> If I understand Martin+Jonathan's idea correctly, it is mainly about > indistinguishability of ECH handshakes across TLS servers.
I found this idea hard to understand because, in the ECH privacy threat model, distinct servers are always distinguishable by destination IP address. To start, I would like to see a realistic alternative threat model that motivates the proposed variation on ECH. I suspect the motivating threat model for some of these proposals is based on timescale assumptions: 1. The server can only acquire new public_name domains (with corresponding certificates) infrequently, due to the cost of domain registration (~weeks) 2. The attacker can only update its table of service identifiers (IPs and domain names associated with particular services) periodically due to operational overheads (~days) 3. The server can unlinkably rotate its IP address frequently using public cloud infrastructure (~hours).
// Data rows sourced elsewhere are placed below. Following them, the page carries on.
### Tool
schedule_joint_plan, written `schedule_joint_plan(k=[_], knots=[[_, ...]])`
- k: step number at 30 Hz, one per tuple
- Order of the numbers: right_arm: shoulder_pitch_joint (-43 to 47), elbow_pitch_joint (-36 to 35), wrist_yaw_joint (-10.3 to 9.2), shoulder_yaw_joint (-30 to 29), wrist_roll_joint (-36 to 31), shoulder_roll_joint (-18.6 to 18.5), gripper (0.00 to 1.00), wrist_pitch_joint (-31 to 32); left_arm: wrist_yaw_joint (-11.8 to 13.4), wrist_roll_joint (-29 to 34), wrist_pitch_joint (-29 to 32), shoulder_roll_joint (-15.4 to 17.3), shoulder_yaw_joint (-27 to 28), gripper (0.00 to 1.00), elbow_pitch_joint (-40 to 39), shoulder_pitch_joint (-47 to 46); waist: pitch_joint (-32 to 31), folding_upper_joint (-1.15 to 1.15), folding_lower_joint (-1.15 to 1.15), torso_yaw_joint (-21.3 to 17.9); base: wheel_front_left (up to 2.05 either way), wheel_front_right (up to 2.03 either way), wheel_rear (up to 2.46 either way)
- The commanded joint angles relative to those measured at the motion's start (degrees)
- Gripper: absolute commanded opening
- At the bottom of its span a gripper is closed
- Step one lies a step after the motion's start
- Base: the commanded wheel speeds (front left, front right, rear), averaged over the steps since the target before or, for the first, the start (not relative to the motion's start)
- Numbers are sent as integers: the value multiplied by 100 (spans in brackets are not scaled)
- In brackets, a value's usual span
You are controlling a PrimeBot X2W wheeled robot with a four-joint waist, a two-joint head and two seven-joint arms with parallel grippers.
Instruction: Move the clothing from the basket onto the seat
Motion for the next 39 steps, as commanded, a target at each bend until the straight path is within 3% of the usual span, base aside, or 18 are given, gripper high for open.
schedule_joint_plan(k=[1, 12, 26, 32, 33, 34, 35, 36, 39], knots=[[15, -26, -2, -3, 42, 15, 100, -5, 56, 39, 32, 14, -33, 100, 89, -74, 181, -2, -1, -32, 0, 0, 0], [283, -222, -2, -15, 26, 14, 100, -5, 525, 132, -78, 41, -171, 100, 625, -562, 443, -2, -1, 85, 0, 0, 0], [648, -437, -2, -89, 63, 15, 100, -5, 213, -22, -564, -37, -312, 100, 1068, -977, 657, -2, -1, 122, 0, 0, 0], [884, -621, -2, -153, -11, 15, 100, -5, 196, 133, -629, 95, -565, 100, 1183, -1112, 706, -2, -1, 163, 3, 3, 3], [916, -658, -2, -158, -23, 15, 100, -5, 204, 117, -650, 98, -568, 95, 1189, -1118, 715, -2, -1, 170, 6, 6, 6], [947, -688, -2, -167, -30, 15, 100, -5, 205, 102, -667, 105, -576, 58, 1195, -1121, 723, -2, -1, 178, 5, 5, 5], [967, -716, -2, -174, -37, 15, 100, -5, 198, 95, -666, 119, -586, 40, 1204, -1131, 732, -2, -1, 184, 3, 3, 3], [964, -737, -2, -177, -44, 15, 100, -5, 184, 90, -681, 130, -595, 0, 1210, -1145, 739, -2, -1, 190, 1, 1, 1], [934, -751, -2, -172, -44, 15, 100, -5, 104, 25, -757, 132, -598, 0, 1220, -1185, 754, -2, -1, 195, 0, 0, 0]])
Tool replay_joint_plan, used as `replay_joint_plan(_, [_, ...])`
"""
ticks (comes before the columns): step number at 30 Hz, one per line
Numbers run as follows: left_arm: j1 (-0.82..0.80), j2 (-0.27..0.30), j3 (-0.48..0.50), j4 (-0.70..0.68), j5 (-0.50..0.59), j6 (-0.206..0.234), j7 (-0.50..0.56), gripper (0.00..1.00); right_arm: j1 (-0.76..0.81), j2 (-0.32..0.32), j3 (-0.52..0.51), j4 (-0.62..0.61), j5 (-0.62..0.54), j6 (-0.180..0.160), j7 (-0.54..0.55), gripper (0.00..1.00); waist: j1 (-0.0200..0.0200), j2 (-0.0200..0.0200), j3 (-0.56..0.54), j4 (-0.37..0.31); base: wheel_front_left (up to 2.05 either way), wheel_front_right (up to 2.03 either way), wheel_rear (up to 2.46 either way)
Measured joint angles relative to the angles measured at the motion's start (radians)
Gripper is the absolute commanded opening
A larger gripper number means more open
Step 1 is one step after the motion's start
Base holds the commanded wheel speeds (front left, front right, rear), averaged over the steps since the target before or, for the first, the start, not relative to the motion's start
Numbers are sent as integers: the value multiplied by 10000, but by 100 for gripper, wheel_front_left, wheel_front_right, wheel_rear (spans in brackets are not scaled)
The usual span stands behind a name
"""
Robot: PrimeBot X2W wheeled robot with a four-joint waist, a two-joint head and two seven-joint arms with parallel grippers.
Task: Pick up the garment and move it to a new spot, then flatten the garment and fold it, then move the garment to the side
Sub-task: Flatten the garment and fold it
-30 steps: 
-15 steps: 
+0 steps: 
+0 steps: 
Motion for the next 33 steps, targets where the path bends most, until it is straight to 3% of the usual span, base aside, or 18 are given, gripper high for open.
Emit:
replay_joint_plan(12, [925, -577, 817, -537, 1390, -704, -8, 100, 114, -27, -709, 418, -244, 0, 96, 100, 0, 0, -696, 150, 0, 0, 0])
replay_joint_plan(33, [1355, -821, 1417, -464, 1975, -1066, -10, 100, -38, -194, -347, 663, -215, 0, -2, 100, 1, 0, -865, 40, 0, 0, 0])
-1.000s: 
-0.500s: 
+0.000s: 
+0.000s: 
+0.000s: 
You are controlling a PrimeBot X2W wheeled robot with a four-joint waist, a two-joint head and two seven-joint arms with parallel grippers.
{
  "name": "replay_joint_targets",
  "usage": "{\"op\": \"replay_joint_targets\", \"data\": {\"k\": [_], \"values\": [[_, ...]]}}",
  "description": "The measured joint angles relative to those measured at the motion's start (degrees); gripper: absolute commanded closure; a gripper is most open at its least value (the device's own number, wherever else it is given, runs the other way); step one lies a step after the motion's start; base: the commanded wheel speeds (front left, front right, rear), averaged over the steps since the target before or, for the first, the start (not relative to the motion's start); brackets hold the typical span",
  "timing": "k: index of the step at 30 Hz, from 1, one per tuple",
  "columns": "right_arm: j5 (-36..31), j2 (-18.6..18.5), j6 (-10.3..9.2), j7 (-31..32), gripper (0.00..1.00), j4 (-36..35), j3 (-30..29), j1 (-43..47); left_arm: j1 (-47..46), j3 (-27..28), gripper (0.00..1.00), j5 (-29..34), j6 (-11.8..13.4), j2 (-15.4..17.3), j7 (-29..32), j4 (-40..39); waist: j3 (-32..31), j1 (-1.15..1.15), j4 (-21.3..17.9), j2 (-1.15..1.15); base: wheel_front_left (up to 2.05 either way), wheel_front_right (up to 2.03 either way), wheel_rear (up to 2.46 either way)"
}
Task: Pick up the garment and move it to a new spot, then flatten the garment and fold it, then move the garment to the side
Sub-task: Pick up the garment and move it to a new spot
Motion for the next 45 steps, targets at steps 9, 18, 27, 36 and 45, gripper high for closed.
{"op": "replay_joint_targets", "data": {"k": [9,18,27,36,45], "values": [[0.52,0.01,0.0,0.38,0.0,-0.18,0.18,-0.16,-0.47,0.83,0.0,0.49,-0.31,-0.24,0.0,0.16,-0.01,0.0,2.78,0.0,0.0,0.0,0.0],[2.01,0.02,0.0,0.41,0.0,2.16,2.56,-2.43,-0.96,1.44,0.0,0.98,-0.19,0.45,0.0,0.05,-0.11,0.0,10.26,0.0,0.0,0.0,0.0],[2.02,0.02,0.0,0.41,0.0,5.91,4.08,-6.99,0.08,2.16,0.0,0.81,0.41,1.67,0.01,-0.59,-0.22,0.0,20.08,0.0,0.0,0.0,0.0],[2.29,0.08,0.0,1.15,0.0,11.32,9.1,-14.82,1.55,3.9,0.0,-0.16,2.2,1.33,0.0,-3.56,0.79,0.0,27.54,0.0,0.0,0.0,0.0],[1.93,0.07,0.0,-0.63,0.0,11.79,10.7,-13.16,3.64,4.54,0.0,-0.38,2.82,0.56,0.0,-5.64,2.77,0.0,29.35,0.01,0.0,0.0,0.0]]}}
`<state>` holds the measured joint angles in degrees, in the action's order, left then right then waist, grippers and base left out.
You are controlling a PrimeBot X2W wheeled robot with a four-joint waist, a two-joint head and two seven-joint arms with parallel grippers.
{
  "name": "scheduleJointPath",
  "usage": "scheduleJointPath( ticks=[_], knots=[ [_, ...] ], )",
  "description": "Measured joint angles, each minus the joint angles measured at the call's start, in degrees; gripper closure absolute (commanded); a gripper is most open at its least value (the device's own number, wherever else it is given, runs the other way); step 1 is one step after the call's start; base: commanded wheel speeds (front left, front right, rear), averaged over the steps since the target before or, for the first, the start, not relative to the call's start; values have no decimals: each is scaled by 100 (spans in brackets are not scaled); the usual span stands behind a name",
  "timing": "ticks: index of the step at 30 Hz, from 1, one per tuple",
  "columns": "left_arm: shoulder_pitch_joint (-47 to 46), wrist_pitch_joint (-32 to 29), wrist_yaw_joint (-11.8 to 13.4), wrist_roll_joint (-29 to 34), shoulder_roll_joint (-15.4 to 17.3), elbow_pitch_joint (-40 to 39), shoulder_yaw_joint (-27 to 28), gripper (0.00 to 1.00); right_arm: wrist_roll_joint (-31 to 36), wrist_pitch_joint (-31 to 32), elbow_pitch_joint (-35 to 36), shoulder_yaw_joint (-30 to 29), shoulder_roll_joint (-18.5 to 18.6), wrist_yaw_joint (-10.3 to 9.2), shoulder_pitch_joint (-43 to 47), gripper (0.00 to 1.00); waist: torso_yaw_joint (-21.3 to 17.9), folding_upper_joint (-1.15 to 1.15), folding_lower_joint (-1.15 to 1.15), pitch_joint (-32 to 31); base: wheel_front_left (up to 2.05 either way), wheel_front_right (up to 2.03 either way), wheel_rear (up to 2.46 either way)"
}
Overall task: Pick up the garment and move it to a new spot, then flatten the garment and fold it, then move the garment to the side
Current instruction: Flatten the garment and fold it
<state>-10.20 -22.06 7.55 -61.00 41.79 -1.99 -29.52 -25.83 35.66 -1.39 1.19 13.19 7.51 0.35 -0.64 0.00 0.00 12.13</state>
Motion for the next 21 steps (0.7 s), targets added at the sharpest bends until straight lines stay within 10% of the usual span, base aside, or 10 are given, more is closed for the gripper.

Assumptions like these could motivate designs that reduce the information revealed in the public_name. However, there are also good reasons to challenge some of these assumptions. I would also like to see closer analysis of the fallback flow in these proposals. In my view, the fallback flow has little value if it depends on the server to retain a private key. Instead, the server should retain the ECH private keys long enough to remove the need for fallback*. Then the public_name can be set to a reserved value like "ech.arpa" (or perhaps omitted entirely). --Ben Schwartz * We can discuss if this raises concerns about forward secrecy, given the actual distribution of lagging ECHConfig lifetimes.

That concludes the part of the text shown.